|
The wonderful world of abstraction
"I'm afraid we lost our minister", said with a tone of embarrassment
one of the honoured VIP guests of an exhibition opening where Jacob
Dahlgren's "Wonderful World of Abstraction" was on display. After
slowly grasping the real meaning of the polite comment the imposing
body guards dashed themselves into the shiny cube of silk ribbons
and were immediately out of sight, lost in it. All the participants
of this rather comic scene were mesmerized by the invitingly tactile
promise of the installation by Dahlgren, but were also unaware of
its hidden trap.
Dahlgren builds his playful, wonderful world from objects and
materials known from everyday life.

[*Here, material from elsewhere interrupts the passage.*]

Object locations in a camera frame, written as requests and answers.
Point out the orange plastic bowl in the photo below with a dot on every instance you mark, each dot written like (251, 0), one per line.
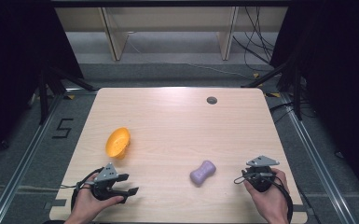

His objects and installations
come into being out of a lament over the quality, variability and
amount of the utilised materials, and, in places, lead from the
banalistic, through an approach of playfulness and inventiveness,
into the sublime. The wonderful world of abstraction, which consist
of gigantic, colorful, space-forming, abstract constructions made
out of 32,000 pieces of silk thread.
This gargantuan, glistening cube beckons to the spectator to enter
- with promises of playful moments, but not without the risk of
losing control, of getting lost in the piece and enduring claustrophobic
reactions.
Dahlgren's works take into account the attributes of the given
exhibition space, and assume a direct, fertile relationship with
the constructed space in which they appear. Their references are
all taken from the great isms of classic modern art; past the genealogy
of abstract painting, his oeuvre is replete with quotations from
constructivist art, from the strategies of minimal, pop and op art.